Drug Use in the Nursing Home

  1. Jerry Avorn; and
  2. Jerry H. Gurwitz
  1. From Brigham and Women's Hospital and Harvard Medical School, Boston, Massachusetts. The Brockton/West Roxbury Veterans Affairs Medical Center, West Roxbury, Massachusetts. Requests for Reprints: Jerry Avorn, MD, Program for the Analysis of Clinical Strategies, Brigham and Women's Hospital, 221 Longwood Avenue, Boston, MA 02115. Acknowledgments: The authors thank Mark Monane, MD, MS, for providing data used in Table 1 and Ms. Rita Bloom for assistance in the manuscript preparation. Grant Support: In part by a grant from the Medications and Aging Program of the John A. Hartford Foundation of New York. Dr. Gurwitz is the recipient of a Clinical Investigator Award (K08 AG00510) from the National Institute on Aging, Bethesda, Maryland.

    Abstract

    Some of the most intensive pharmacotherapy today occurs in nursing homes in very complex and vulnerable patients. The nursing home provides an opportunity for highly effective drug use, but it also presents risks for polypharmacy and adverse events.

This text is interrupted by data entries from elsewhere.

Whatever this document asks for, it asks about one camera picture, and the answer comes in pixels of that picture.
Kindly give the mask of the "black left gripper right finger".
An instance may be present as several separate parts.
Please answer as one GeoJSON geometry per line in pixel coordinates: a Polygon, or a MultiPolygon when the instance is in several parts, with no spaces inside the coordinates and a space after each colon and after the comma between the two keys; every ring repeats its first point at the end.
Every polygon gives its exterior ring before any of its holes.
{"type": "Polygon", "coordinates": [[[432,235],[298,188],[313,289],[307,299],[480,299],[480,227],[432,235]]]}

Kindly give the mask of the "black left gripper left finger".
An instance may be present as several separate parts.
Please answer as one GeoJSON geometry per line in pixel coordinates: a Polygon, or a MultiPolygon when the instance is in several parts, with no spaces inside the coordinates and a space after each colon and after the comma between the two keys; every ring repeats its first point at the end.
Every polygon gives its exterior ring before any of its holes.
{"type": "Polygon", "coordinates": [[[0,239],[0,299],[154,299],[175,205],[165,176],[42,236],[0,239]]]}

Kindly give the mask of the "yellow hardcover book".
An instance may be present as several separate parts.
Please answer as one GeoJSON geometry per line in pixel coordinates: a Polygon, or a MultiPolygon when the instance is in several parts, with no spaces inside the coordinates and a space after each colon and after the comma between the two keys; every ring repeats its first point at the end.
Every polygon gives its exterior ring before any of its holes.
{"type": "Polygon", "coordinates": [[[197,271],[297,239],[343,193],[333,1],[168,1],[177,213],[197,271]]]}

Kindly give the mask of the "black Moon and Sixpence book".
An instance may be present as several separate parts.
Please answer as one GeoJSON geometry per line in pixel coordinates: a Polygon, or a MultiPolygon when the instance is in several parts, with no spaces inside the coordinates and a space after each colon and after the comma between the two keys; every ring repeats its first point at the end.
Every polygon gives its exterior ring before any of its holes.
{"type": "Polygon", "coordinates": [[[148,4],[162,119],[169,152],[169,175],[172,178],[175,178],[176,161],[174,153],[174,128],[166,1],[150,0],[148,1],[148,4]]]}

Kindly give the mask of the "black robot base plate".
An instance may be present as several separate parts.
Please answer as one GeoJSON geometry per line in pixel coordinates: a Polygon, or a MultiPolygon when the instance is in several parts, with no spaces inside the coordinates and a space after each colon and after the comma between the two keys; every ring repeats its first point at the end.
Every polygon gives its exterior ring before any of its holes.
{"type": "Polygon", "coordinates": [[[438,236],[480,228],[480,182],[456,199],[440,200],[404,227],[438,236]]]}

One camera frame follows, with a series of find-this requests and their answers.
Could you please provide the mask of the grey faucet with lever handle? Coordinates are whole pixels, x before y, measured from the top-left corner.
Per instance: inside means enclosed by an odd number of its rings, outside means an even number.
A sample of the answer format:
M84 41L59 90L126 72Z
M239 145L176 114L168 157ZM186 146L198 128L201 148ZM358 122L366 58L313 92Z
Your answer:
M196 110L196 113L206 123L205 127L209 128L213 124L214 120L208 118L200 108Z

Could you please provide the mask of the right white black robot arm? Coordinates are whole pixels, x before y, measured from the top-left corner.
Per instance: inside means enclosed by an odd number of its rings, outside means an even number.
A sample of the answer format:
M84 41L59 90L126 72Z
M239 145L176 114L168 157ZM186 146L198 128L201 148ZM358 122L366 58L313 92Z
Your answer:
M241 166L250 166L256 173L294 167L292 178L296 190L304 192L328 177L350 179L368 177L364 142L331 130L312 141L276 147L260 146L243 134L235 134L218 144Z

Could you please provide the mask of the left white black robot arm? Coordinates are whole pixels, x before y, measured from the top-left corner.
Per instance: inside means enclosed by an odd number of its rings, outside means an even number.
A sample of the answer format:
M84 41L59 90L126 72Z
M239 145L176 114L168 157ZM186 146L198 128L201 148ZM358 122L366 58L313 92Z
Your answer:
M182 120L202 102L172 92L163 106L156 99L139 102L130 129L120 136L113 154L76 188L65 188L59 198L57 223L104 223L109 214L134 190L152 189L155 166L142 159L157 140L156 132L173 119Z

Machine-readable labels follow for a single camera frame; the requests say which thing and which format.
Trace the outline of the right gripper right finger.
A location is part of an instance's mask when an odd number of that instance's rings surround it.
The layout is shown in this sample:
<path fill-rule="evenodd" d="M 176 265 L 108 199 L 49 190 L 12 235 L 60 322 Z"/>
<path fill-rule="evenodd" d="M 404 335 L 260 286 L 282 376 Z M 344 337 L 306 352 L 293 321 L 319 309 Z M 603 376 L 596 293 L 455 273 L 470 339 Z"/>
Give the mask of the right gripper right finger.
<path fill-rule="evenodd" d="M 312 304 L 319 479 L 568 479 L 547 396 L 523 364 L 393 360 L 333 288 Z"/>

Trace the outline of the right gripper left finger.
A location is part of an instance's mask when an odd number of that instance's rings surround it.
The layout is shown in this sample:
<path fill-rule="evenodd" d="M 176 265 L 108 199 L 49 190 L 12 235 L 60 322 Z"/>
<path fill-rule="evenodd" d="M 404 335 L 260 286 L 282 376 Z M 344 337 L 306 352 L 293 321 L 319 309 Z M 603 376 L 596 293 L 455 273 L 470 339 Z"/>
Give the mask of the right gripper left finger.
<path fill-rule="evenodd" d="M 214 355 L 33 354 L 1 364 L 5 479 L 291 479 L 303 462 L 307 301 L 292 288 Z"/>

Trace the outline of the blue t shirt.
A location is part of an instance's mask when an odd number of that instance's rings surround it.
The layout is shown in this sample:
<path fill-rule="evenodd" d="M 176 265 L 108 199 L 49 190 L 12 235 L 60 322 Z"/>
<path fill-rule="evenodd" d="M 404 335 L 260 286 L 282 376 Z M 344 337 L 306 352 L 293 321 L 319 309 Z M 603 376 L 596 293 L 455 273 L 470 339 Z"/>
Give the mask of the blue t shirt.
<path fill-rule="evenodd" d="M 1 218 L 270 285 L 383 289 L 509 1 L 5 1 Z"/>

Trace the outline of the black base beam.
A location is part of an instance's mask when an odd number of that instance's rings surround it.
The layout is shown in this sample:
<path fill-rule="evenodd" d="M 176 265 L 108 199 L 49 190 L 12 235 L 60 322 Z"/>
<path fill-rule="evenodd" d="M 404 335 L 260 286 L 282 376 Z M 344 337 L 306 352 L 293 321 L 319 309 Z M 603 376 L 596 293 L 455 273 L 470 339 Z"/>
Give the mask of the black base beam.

Nursing homes are complex social institutions, in which physicians, nurses, consultant pharmacists, other health care professionals, aides, and administrators must interact to make decisions about drug use for patients who generally are frail and have numerous comorbid conditions. Federal regulations have recently been implemented to direct the ways in which specific drugs are to be used in this setting. The nursing home environment can present an ideal opportunity for comprehensive drug regimen review, an exercise too often neglected in the care of elderly patients in all clinical settings. Psychoactive medications, analgesics, and laxatives are examples of drugs that should receive such review. The possible underuse of drug therapies that may be beneficial to nursing home residents, including antidepressant, antihypertensive, and antithrombotic agents; calcium supplements; and vaccines, must be further quantified and must receive increased attention. Morbidity and functional incapacity can be substantially reduced by applying currently established principles of geriatric pharmacology in the nursing home setting, but enormous gaps still exist in the knowledge base necessary to guide this aspect of geriatric medical practice. Data on the efficacy, toxicity, and cost-effectiveness of pharmacotherapeutic choices in nursing home patients are in short supply; considerably more clinical and epidemiologic research is needed to define the relations between the benefits and risks of drugs for this unique population.